Ready for Capital transfer controls?

this is what authorities do when a currency comes under pressure.

stop customsCapital transfer control (restrictions) using a simple method of a Convertible and Financial currency will be seen again soon.. [ only € 10,000/$ 10,000 in fiat cash money or money instruments may be taken with you when you cross a political border]

Those who refuse to politically diversify their savings/assets and instead blindly keep chasing Fiat Money profits will soon be in for a nasty surprise.

The advantage for the Authorities is that capital controls are simple to instate and to apply and that it demoralizes ANY speculator as it takes away the financial advantage BEFORE any expected official devaluation. [the Germans who smelled RAT and tried to flee Germany before the worst, had to pay two year taxes in advance in order to get an EXIT VISUM]

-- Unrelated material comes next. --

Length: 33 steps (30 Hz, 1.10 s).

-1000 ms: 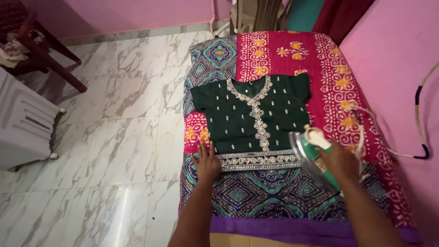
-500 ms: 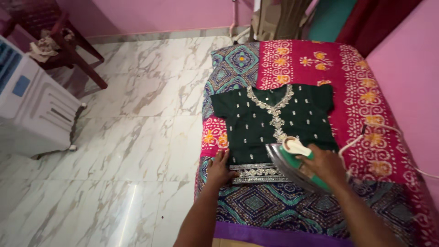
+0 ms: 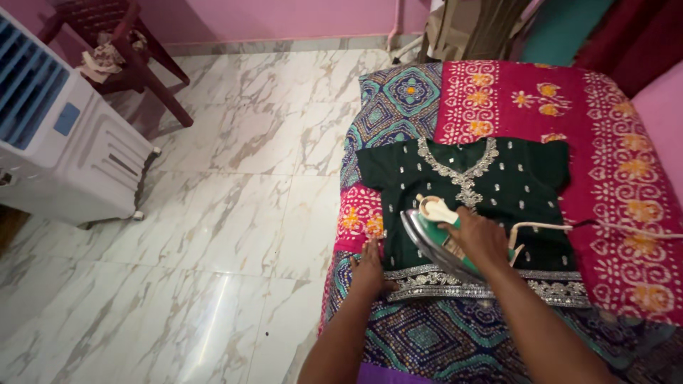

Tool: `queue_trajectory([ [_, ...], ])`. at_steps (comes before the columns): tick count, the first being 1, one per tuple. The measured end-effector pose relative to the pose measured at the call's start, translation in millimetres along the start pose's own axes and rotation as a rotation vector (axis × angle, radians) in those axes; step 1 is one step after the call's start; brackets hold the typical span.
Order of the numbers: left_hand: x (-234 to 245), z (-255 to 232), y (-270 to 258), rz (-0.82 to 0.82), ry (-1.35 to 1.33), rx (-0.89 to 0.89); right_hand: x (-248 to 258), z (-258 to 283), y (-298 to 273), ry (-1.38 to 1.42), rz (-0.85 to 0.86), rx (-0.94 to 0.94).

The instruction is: The person unfolds a dark green embroidered top and lays it flat on a patterned table. They smooth the fabric by hand, then use a green electric iron to press the garment, moving the iron across the front and sides. The person adjusts the garment and continues ironing until the clip ends.

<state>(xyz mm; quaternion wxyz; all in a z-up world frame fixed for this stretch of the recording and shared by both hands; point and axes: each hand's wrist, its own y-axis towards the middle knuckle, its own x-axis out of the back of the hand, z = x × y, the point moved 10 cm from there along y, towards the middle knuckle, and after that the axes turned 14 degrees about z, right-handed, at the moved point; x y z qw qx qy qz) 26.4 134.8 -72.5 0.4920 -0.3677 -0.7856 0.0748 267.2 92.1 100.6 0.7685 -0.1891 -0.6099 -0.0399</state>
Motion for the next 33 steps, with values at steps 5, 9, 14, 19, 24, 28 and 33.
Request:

During the 1970’s and 1980’s cross border capital transfers were controlled and regulated by the mechanism of the Convertible and Financial Franc. Payment for imports of GOODS was made using Convertible Francs while Capital transfers as a result of a sale of local francs for German Marks or any other foreign currency was executed at the exchange rate for Financial Francs which as a rule sold at a discount to the Convertible.

Because of the double exchange rate the Financial Francs were as a rule worth less than the Convertible and the spread between both rose each time the market expected currency devaluation. If the market anticipated a 15% devaluation the financial currency traded 15% below the rate of the Convertible currency.

Former mechanism is still used in South-Africa. The country has additional capital export rules where exports/sales of South African Rand by SA residents are limited to a maximum amount and permission to do so is ONLY granted after approval by the Tax authorities.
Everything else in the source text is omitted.